The Mayotte crisis

With the massive arrival of migrants from Anjouan, the department of Mayotte is sinking into crisis. As newcomers crowd into slums, delinquency skyrockets and the government has no other response than security. What to do?


Cyrille Hanappe is an architect, lecturerENSA Paris Belleville. He has been working for many years in Mayotte on the reduction of unsanitary housing. His agency, AIR Architectures, was winner of the competition A roof for all overseas organized by the Urban Construction Architecture Plan in 2022.


The Life of Ideas: Why and how do migrants arrive in Mayotte?

Cyrille Hanappe: The migrants settling in Mayotte come mainly from the neighboring island of Anjouan. With Mayotte, Grande-Comore and Mohli, Anjouan is one of the four islands of the Comoros archipelago. In 1974, Mayotte voted to remain French, while the other three voted for independence to form the Union of the Comoros.

This country, just likeUN, considers that Mayotte should be an integral part of it, while the overwhelming majority of the inhabitants of Mayotte do not want to hear about it and consider themselves fully French. The economic and political power of the Union is located in Grande Comore, and Anjouan is the poor relation of the country. The President of the Comoros, Azouli Assoumani, in power since 1999 following a coup d'état, barely hides from exploiting the poverty and forced economic exile of the Anjouanese to assert the Comorian status of Mayotte. Isolated and miserable, Anjouan had also requested to be attached to France in 1997.

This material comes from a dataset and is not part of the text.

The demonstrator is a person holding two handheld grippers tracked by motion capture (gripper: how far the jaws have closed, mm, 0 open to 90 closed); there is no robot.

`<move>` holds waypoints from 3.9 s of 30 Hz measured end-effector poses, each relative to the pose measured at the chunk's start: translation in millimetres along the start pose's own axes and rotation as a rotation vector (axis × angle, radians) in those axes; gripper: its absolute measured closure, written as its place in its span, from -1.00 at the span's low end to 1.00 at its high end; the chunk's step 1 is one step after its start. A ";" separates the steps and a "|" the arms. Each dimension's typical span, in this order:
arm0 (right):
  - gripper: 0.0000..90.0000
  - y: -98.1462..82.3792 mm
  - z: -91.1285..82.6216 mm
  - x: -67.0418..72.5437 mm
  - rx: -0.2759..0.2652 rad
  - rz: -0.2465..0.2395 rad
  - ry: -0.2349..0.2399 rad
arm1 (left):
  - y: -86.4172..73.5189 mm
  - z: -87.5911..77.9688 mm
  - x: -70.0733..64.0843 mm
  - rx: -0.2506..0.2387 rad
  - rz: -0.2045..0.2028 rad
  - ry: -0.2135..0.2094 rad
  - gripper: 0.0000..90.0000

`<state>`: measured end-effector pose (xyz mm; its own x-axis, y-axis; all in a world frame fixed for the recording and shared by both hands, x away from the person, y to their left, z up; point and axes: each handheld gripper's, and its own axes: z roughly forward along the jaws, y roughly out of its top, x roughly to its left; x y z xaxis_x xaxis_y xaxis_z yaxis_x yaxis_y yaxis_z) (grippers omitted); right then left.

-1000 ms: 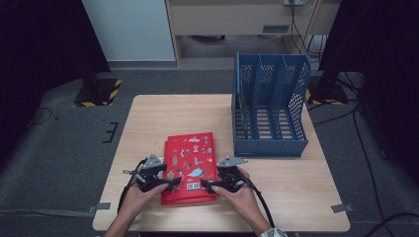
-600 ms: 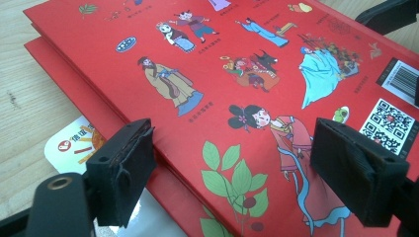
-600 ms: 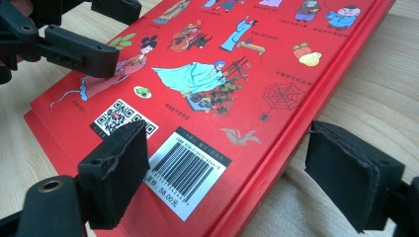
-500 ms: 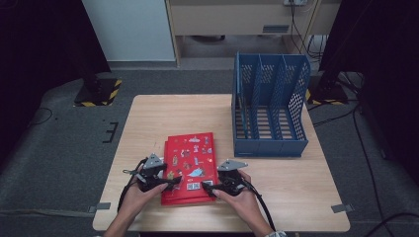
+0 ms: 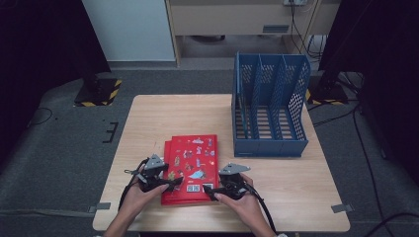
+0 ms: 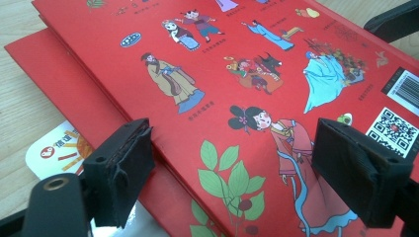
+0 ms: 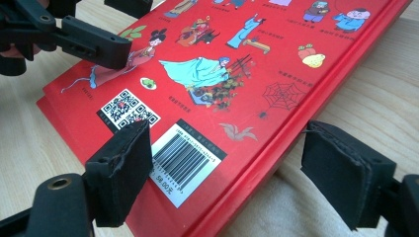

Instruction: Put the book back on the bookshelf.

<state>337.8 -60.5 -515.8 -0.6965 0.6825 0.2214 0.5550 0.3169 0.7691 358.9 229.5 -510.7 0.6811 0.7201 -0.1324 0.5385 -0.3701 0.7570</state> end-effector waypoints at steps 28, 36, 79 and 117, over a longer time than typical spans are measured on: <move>-0.69 3.1 0.0 -11.6 -0.033 0.034 0.043 | -1.6 -2.2 -5.7 -0.007 -0.011 -0.017 -0.75; -0.73 10.1 9.5 -26.0 -0.027 0.057 0.064 | -1.0 -1.9 -8.3 -0.005 -0.007 -0.020 -0.77; -0.53 31.2 23.5 -44.2 0.014 0.140 0.111 | -6.6 -1.1 -1.7 -0.010 -0.016 -0.061 -0.83; -0.39 65.9 37.7 -31.1 0.043 0.149 0.207 | -6.7 -6.2 4.3 -0.040 -0.061 -0.141 -0.84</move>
<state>413.2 -36.0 -494.6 -0.6812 0.5761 0.4517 0.6744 0.2537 0.6934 355.1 238.7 -512.4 0.7122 0.6501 -0.2649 0.5625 -0.3027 0.7694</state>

The Anjouanese who have recently arrived in Mayotte have no choice but to settle in wooden and tin houses which house half of the Mahorese population. Their difficulties in obtaining legal status and a minimum of rights in Mayotte keep them in the greatest difficulty in being able to begin a virtuous process of personal and economic development.

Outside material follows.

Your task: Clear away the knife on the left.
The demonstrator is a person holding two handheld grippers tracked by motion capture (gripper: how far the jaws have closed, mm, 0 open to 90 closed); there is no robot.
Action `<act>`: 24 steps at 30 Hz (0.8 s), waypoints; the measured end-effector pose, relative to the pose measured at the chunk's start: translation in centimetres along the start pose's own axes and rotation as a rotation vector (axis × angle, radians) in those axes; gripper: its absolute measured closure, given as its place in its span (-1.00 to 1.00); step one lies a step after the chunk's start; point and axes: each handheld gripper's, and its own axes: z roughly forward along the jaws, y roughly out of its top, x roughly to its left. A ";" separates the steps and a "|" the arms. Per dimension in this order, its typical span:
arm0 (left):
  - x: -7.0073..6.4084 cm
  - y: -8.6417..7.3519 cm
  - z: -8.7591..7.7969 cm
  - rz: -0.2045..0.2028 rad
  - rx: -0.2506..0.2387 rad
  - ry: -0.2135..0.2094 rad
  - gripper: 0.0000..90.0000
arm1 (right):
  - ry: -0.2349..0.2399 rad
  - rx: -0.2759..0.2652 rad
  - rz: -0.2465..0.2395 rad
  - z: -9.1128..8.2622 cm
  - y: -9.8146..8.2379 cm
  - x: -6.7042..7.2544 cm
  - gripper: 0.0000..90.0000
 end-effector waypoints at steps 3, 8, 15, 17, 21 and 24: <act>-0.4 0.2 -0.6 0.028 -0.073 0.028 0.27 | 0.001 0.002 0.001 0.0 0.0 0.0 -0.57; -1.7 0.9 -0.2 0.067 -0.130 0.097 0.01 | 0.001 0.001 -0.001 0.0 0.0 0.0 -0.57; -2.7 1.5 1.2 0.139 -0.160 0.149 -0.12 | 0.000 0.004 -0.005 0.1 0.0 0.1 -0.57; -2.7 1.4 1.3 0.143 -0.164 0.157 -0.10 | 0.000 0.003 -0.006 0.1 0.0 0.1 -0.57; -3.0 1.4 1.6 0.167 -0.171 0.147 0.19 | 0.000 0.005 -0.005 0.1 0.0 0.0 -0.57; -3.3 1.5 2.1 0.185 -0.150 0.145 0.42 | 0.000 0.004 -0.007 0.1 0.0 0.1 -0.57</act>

It should be noted that a significant portion of illegal immigrants are women number 2 that Mahorais men brought. These women have French children who find themselves in the greatest precariousness when their mothers are expelled from the country.

The Life of Ideas: What is the concrete situation of migrants on the island??

Cyrille Hanappe: The social situation on the island has continued to worsen over the last five years. In a territory where the poverty rate is 80%, THE RSA (the amount of which is half of what it is in the other departments) is only accessible to French people or foreigners who can prove 15 years of legalized presence in the territory. Out of a population of 300,000 inhabitants, only around 5,000 people have access to it.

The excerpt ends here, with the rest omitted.